At December 31, 1937, petitioner was obligated under 73 contracts for March delivery of hides. The said contracts had been sold during the taxable year and. on the basis of market prices existing at December 31,1937, could have been closed on that date at a profit to the petitioner of $153,656. They were not closed until some time ip 1938, but in determining the deficiency herein, the respondent has included as income to the petitioner in 1937 the gain which would have been realized if the contracts had been closed on December 31. Such action is explained in his deficiency notice as follows:

(a) Your method of accounting, by deducting unrealized losses in your inventories through pricing them at cost or market whichever is lower, and not including unrealized gains on open short sales contracts in income at the end of the year, does not reflect correct income. The income reported on your 1937 income tax return is, therefore, adjusted under section 22 (c) of the Revenue Act of 1936 by allowing unrealized losses to be deducted through the pricing of inventories at cost or market whichever is lower, and including in income unrealized gains on all short sales at the end of the year.

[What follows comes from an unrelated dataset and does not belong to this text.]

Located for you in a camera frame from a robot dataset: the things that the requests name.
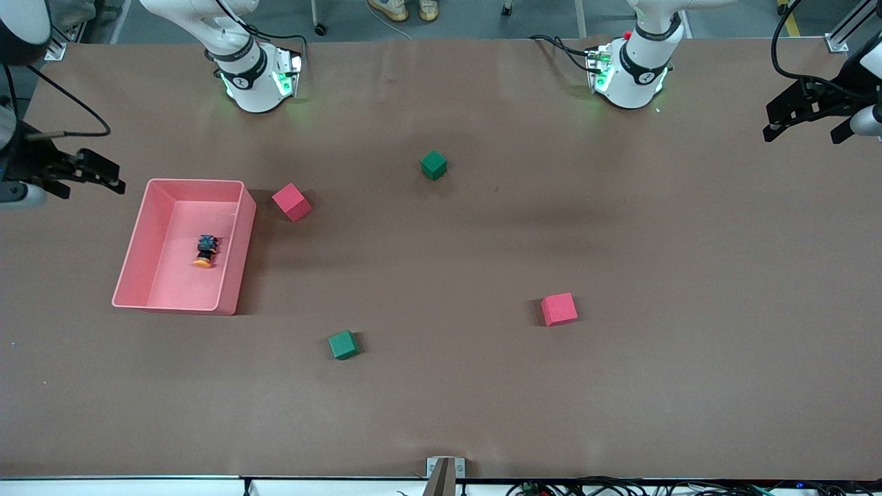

Generally speaking, appreciation in the value of property, or, to state it differently, unrealized profit thereon, is not taxable. The gain or profit must be realized. Eisner v. Macomber, 252 U. S. 189; Merchants Loan & Trust Co. v. Smietanka, 255 U. S. 509; Lucas v. North Texas Lumber Co., 281 U. S. 11. Also as a general proposition, we think it may be safely said that in the case of a short sale no profit or loss is realized or sustained “until by the covering purchase the obligation of the short sale is discharged.” Robert W. Bingham, 27 B. T. A. 186. See also H. S. Richardson, 42 B. T. A. 830; Arthur S. Kleeman, 35 B. T. A. 17; Frances Bartow Farr, Executrix, 33 B. T. A. 557. In the instant case, the transactions in question were short sales of futures contracts, not closed until the following year, and the $153,-656 added to income was the amount of gain which would have been realized if the contracts had been closed on the last day of the taxable year, and not only has the respondent in his determination of the deficiencies herein classified the said item of $153,656 as unrealized profit, but in his answer he has admitted the truth of an allegation to that effect in the petition. If therefore the respondent is to prevail, justification for his determination must be found as an exception to or outside the general propositions stated.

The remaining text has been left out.